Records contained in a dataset
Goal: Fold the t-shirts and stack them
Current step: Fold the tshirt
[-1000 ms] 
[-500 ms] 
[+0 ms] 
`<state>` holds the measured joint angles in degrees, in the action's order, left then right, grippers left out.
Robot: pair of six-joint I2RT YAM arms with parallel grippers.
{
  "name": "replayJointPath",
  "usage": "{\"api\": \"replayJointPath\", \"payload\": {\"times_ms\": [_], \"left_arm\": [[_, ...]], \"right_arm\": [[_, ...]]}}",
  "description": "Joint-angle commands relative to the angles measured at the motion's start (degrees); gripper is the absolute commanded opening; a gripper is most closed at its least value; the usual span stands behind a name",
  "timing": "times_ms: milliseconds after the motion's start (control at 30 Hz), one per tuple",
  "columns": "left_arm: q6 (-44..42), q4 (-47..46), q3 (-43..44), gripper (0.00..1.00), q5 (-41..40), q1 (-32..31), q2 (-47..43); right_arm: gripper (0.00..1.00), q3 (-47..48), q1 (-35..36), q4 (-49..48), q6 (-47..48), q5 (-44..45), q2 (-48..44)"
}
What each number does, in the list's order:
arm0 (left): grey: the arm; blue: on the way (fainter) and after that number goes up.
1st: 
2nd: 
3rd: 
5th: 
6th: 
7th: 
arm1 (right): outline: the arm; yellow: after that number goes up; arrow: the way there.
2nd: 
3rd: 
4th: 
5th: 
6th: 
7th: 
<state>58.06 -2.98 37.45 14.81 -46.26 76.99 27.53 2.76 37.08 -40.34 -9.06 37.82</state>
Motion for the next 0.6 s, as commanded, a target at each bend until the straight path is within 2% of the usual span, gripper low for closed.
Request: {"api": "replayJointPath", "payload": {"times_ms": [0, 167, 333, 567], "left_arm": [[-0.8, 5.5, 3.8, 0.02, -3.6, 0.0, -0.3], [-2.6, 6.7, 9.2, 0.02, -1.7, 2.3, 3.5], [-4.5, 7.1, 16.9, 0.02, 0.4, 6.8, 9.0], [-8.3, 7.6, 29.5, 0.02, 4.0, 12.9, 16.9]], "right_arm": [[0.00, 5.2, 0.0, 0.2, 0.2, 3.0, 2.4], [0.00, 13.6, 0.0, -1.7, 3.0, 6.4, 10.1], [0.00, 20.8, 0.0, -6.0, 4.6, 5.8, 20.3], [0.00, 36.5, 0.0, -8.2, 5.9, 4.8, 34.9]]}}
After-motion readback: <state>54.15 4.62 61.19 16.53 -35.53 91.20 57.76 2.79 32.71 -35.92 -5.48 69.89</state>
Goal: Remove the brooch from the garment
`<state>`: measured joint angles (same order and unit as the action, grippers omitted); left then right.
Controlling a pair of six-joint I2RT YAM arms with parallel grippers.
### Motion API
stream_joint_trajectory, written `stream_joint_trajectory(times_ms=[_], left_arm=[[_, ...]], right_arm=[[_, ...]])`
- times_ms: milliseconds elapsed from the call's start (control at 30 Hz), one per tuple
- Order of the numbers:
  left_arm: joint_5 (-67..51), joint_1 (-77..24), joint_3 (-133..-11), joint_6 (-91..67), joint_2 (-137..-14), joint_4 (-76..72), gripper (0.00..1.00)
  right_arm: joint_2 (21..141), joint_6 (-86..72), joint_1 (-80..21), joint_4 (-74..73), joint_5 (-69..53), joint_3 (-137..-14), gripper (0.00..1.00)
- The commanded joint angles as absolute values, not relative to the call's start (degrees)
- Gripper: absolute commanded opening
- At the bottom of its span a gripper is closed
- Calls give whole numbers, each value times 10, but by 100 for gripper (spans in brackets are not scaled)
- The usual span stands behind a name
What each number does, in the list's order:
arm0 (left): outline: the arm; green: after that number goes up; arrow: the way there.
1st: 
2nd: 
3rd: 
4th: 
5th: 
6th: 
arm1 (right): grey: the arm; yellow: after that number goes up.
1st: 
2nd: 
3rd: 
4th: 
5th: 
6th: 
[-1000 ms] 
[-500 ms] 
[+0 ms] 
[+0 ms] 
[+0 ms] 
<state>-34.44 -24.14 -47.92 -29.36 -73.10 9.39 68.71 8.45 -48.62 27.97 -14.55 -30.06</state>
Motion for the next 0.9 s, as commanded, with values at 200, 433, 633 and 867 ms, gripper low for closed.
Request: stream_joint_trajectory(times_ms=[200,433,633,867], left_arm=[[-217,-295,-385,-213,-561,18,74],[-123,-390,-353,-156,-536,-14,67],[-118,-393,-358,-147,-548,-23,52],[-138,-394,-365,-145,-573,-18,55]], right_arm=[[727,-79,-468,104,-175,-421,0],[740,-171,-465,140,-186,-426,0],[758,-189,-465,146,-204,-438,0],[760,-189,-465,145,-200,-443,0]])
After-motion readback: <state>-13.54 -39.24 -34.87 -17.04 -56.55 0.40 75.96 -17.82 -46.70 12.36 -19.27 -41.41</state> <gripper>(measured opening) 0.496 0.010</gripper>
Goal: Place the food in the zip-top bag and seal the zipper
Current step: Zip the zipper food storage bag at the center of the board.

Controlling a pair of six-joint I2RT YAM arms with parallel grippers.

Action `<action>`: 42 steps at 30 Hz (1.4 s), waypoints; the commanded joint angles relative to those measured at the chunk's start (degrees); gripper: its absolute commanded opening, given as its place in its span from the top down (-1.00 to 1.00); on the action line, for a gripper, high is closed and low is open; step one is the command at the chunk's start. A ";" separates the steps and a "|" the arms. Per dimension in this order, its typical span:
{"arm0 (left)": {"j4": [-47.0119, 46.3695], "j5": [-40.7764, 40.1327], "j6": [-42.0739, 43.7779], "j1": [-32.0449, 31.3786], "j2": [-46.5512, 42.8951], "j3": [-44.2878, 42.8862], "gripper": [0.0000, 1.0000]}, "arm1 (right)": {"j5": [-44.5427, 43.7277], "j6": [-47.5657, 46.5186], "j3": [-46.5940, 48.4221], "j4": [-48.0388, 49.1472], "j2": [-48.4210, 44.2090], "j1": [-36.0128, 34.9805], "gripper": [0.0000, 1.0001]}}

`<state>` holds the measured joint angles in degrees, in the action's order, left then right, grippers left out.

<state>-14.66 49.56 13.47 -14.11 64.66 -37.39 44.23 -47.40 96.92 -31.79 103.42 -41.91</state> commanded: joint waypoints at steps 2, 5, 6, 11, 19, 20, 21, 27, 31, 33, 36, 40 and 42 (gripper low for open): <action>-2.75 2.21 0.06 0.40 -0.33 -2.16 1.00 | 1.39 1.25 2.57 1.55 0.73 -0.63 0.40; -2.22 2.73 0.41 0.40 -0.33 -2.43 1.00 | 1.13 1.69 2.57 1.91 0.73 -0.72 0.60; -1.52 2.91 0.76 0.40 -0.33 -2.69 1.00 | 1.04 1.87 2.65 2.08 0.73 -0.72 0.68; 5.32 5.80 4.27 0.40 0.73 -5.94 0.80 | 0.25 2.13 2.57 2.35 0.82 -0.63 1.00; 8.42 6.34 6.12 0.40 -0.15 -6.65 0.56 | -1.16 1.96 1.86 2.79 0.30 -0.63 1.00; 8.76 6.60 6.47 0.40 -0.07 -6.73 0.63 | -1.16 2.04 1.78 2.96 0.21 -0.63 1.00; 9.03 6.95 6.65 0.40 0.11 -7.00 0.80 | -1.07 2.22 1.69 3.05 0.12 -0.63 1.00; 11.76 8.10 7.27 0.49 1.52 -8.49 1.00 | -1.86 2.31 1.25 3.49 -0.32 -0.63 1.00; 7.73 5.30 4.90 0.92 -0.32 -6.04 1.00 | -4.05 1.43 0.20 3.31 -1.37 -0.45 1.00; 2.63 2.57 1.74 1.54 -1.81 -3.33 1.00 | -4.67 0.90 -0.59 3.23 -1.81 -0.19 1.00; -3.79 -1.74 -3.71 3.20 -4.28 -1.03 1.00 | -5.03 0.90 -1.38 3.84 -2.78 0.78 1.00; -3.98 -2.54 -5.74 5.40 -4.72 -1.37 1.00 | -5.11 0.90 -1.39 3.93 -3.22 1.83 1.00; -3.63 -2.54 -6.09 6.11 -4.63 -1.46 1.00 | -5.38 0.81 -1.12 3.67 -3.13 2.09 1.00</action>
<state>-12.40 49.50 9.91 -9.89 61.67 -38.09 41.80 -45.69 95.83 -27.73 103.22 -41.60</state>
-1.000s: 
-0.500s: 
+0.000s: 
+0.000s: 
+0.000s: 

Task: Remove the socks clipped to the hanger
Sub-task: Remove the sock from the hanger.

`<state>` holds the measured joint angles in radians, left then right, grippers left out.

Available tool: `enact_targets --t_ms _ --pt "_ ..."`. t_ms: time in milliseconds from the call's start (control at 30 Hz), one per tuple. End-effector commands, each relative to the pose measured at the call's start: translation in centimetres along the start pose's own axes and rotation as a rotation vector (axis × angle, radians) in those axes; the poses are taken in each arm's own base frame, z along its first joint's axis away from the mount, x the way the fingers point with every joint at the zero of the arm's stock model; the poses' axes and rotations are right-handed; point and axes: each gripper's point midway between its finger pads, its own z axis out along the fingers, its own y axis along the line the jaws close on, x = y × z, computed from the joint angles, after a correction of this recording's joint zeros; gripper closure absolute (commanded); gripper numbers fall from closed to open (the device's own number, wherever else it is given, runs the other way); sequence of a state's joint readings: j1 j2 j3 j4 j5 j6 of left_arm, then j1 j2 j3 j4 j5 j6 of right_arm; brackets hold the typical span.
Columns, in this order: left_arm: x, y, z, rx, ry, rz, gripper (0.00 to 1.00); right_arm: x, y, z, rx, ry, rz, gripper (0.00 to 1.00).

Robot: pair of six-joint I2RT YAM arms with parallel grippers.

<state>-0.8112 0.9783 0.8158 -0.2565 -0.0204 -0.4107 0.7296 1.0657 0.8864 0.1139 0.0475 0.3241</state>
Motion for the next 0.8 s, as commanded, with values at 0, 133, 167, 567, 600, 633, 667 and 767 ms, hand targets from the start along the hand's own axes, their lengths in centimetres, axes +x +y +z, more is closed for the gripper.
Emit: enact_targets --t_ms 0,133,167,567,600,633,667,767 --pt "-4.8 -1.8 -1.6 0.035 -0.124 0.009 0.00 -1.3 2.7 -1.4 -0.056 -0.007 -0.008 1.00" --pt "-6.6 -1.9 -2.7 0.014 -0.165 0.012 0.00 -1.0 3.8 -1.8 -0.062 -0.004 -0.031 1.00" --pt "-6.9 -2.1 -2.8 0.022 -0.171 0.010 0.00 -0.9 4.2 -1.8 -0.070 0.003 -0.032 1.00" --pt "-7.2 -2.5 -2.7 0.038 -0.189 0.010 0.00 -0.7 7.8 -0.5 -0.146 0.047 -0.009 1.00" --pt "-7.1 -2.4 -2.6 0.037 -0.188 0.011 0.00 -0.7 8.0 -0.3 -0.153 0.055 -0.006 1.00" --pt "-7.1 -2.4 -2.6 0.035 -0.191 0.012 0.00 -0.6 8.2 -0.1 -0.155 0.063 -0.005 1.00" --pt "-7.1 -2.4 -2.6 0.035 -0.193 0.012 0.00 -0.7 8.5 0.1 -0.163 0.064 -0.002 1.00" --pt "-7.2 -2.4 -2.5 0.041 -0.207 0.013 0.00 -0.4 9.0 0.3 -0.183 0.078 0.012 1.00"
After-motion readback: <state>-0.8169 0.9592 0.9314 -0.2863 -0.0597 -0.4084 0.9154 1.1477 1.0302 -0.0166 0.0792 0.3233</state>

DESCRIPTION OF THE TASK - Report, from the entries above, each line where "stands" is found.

YOUR SOLUTION -
  "description": "Joint-angle commands relative to the angles measured at the motion's start (degrees); gripper is the absolute commanded opening; a gripper is most closed at its least value; the usual span stands behind a name",
- The usual span stands behind a name

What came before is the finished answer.